Lauren peered over her book at the old couple and winced. Evan, to her surprise, winked at her. Fatima lurched forward.
“You dirty sod,” she snarled at Evan. “You dirty old man.”
Gary Geistler, an old punk, knew the infamous exchange by heart.
“Well, keep going chief, keep going,” he said. “Go on, you’ve got five seconds. Say something outrageous.”
“You dirty bastard,” said Fatima, jabbing her finger in Evan’s chest.
“Go on, again,” encouraged Charlotte Green.
“You dirty fucker,” said Gary.
“What a clever boy,” said Charlotte Green.

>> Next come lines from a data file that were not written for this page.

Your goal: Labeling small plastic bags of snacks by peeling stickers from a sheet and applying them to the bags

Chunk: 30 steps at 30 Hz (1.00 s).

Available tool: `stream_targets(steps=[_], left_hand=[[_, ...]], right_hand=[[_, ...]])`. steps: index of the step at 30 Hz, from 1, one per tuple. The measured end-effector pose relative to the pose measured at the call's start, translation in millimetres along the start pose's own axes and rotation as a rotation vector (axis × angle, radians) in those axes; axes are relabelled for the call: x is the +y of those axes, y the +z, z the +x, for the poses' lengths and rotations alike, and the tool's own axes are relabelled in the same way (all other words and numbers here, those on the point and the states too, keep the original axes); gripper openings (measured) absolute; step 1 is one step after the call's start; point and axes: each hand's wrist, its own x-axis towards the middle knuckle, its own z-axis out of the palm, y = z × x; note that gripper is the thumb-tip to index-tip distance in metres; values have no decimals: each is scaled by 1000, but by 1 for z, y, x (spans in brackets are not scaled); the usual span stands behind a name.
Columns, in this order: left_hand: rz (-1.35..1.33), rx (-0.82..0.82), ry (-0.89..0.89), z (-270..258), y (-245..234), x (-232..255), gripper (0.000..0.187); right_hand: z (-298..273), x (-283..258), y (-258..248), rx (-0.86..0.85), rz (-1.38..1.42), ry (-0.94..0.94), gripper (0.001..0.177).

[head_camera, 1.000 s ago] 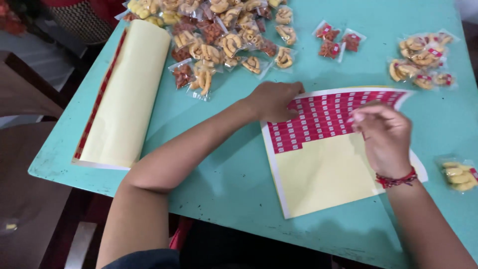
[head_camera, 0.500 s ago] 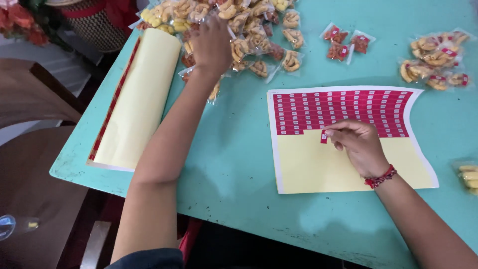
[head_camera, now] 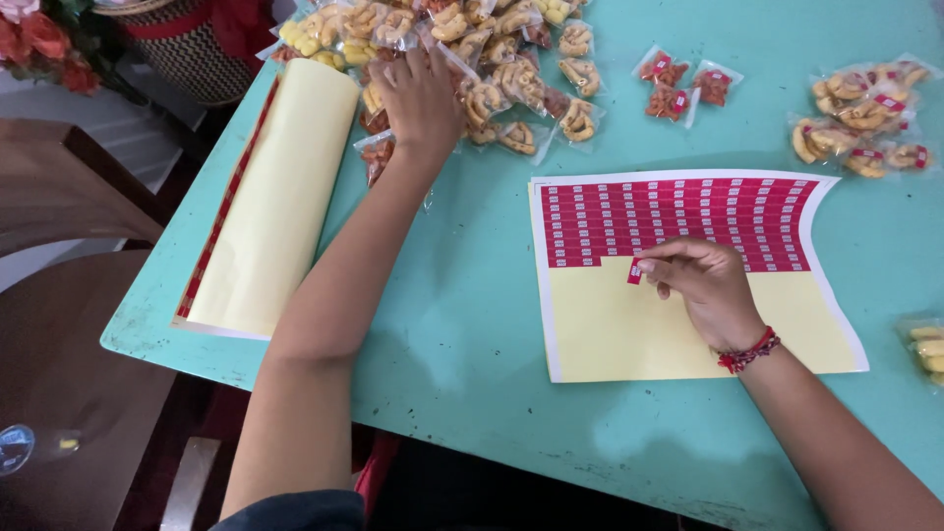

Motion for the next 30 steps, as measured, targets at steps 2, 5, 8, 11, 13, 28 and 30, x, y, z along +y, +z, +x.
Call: stream_targets(steps=[2,5,8,11,13,28,30], left_hand=[[-25,-23,-5,1,-2,0,87],[-73,-62,7,4,-8,-1,90],[-62,-120,28,5,-14,-1,89],[-24,-224,21,8,-21,0,89],[-24,-287,11,9,-23,1,87],[-2051,-728,96,-81,-172,100,41],[-2128,-893,36,-102,-181,109,50]], right_hand=[[0,1,0,3,5,3,14],[-1,-4,4,15,-16,8,13],[-1,-5,4,24,-33,13,12],[0,-1,1,29,-16,16,15],[0,-4,0,40,-6,17,17],[-2,-50,-21,333,137,-174,18],[0,-48,-27,346,149,-207,18]])
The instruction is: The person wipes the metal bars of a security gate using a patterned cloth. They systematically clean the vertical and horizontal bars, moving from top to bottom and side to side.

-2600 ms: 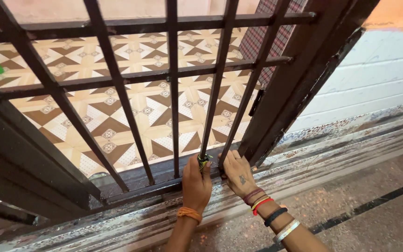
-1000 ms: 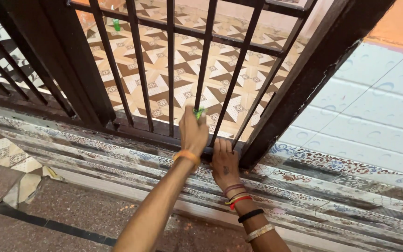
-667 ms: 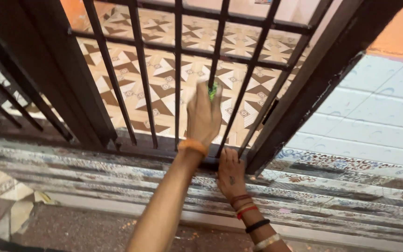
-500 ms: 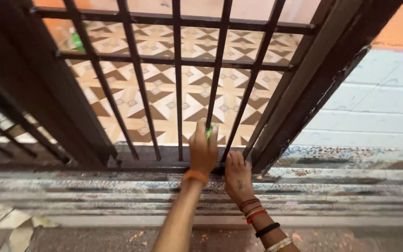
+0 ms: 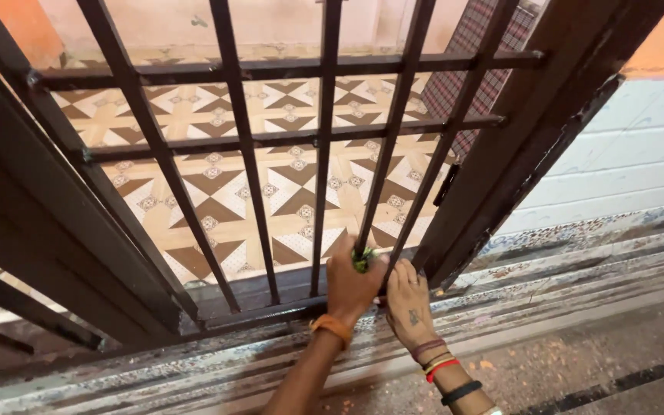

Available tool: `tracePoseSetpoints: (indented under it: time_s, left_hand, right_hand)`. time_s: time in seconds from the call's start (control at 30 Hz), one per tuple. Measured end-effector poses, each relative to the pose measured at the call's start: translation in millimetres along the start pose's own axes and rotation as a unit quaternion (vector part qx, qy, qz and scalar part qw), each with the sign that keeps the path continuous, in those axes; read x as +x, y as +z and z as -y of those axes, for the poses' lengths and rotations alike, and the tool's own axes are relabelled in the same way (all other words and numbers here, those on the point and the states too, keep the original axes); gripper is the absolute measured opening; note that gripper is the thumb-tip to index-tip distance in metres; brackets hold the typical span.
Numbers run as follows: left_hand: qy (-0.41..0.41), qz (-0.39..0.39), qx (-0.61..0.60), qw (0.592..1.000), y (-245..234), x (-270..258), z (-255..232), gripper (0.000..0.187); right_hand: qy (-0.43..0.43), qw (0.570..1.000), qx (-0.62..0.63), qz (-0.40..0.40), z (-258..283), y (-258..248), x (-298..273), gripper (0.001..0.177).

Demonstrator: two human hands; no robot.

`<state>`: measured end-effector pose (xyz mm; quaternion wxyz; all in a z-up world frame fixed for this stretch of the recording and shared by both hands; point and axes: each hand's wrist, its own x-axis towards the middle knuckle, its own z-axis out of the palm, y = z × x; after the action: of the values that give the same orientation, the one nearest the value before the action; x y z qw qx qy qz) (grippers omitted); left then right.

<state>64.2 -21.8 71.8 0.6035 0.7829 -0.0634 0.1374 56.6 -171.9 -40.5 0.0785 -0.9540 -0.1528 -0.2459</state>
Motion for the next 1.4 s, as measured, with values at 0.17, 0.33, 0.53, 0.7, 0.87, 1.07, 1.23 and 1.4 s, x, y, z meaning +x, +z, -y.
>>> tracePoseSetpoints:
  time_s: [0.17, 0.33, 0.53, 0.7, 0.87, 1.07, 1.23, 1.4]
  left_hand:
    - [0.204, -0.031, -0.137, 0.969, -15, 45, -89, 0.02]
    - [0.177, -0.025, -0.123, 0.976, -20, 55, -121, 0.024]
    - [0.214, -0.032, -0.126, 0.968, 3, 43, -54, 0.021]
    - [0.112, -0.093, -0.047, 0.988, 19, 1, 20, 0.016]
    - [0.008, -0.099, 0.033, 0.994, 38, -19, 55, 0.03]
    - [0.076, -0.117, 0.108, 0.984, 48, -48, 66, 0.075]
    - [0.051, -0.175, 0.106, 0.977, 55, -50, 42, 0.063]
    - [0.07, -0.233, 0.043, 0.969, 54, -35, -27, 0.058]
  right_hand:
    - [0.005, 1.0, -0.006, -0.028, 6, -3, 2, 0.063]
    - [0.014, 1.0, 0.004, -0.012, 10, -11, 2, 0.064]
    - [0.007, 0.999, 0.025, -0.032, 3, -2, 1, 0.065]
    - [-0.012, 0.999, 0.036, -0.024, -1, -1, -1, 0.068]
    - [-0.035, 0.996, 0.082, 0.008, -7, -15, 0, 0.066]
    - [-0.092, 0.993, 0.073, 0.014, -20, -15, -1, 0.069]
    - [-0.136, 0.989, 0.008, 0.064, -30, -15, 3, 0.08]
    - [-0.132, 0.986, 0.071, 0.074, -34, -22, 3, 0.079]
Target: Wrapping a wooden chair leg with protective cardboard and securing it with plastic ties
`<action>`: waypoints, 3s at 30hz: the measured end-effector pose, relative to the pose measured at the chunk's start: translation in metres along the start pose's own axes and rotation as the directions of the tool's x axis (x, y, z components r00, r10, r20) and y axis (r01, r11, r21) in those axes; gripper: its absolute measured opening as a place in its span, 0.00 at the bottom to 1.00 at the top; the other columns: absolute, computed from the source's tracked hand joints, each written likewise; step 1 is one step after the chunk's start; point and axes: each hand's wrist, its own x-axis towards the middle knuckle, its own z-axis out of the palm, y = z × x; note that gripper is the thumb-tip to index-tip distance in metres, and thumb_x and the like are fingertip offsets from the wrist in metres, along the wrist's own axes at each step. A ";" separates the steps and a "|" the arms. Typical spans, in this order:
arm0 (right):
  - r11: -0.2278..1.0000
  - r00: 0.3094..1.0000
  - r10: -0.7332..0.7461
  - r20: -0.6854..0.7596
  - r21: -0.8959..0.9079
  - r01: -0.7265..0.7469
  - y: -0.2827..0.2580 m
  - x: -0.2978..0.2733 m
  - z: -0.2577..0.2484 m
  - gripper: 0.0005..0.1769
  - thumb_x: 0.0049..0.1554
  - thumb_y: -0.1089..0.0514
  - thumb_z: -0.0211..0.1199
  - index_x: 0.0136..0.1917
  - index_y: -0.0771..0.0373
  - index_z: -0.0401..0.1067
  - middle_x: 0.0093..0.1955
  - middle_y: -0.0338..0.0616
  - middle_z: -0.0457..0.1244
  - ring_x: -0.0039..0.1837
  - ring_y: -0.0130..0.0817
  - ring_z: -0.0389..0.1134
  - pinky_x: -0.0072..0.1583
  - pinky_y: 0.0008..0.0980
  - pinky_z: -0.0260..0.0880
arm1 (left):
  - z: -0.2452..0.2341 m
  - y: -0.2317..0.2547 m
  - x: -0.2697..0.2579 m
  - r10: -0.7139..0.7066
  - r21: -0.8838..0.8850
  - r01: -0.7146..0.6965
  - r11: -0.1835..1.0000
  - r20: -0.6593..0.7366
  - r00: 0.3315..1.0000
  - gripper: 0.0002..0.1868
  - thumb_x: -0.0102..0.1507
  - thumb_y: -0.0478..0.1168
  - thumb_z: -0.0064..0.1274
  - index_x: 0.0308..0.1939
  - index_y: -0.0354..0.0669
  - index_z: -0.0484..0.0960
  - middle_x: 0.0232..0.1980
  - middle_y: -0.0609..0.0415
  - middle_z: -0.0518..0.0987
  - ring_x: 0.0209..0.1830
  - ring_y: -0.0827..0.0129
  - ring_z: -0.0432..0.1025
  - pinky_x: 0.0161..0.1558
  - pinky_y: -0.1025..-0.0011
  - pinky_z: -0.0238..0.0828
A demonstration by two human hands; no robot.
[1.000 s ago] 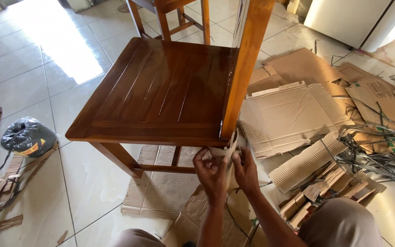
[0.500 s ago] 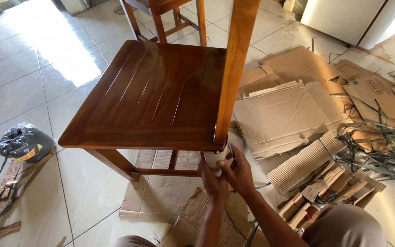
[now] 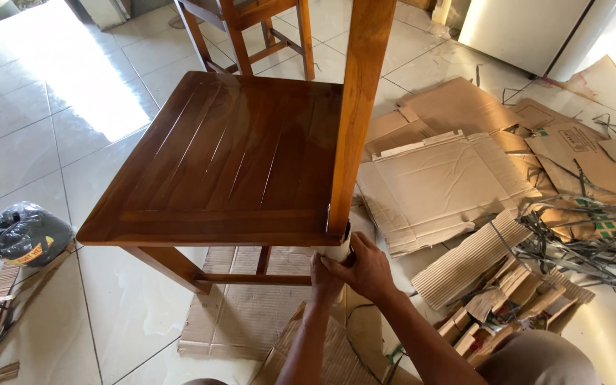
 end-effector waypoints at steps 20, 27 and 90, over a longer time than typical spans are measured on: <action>0.944 0.953 0.303 0.017 -0.140 -0.298 -0.017 0.004 0.026 0.44 0.42 0.36 0.73 0.67 0.50 0.62 0.59 0.43 0.62 0.55 0.59 0.71 0.51 0.61 0.76 | 0.024 0.010 -0.025 -0.072 -0.376 -0.106 0.920 -0.429 0.900 0.32 0.71 0.44 0.42 0.75 0.39 0.51 0.71 0.40 0.66 0.65 0.55 0.69 0.60 0.63 0.67; 0.967 0.960 0.254 -0.120 0.009 -0.255 -0.008 0.001 0.042 0.26 0.43 0.50 0.71 0.54 0.54 0.67 0.49 0.50 0.64 0.51 0.64 0.71 0.42 0.61 0.73 | 0.030 -0.010 -0.019 -0.085 -0.473 -0.113 0.874 -0.377 0.922 0.28 0.70 0.42 0.45 0.71 0.37 0.56 0.67 0.41 0.70 0.61 0.57 0.71 0.58 0.64 0.69; 0.946 0.964 0.260 0.046 0.189 -0.265 0.016 -0.004 0.044 0.37 0.46 0.48 0.74 0.64 0.54 0.60 0.49 0.50 0.72 0.47 0.53 0.75 0.45 0.49 0.71 | -0.013 0.110 -0.062 -0.392 -0.652 -0.208 0.729 -0.647 0.654 0.10 0.66 0.39 0.55 0.39 0.34 0.85 0.42 0.51 0.86 0.41 0.67 0.78 0.49 0.70 0.75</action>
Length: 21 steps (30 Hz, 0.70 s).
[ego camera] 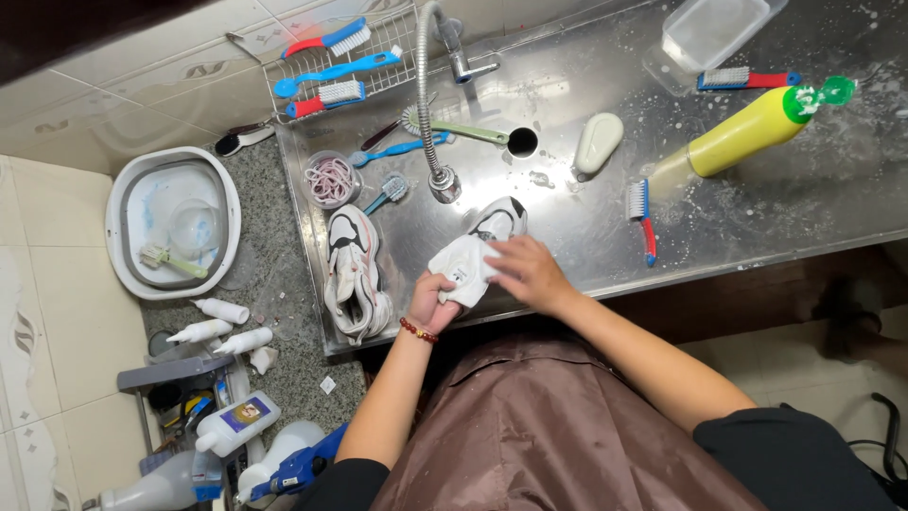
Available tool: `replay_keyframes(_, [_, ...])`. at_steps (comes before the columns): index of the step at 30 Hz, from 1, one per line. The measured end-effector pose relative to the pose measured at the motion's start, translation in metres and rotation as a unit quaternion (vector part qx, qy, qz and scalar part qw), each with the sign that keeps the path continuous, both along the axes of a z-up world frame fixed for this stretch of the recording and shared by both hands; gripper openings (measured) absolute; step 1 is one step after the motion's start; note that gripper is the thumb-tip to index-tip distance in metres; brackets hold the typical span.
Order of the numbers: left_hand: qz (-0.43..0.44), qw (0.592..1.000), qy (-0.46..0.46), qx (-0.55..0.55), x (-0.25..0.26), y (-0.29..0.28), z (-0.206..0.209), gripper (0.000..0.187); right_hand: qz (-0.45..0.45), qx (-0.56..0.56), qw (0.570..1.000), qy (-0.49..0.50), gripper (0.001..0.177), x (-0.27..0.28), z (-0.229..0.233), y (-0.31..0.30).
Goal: Clean a pair of white sneakers using a sponge and cleaning solution at a sink.
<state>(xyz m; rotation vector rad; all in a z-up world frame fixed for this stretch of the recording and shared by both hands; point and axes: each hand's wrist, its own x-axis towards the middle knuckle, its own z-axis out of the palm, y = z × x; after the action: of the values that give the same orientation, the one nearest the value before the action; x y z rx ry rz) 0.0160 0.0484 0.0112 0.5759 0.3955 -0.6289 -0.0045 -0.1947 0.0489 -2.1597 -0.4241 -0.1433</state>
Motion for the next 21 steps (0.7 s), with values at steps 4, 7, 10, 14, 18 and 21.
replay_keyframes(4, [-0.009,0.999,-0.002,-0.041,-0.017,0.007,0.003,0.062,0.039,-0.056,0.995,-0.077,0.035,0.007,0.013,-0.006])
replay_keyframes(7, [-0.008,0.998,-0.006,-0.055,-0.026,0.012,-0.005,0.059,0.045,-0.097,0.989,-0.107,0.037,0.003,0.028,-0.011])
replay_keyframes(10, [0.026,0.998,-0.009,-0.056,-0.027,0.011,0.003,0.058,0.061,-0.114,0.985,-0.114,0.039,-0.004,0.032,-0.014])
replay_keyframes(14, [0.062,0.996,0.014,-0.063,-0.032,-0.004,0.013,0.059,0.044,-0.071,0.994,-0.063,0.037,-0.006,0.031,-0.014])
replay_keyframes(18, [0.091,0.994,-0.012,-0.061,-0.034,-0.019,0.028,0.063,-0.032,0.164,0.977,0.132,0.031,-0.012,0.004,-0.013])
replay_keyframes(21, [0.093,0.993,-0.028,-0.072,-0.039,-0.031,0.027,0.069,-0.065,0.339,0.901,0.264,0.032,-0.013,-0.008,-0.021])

“What a fucking rotter,” growled Jacinta.
“I don’t like this,” said Sarah. “I don’t like it at all.”
“We will shortly be arriving at Queenstown Road,” said Charlotte Green. “We are now arriving at Clapham Junction. Strawberry Hill. VauxhallRichmondTeddingtonCarshaltonBeeches.”
There was a muffled pop, a whiff of cordite, and the carriage lights fizzled out. Then an ear-piercing squeal, and silence.
The following morning, half a dozen poetry pamphlets were found scattered across The Green at Mortlake.
Jacinta was unable to help the police with their enquiries.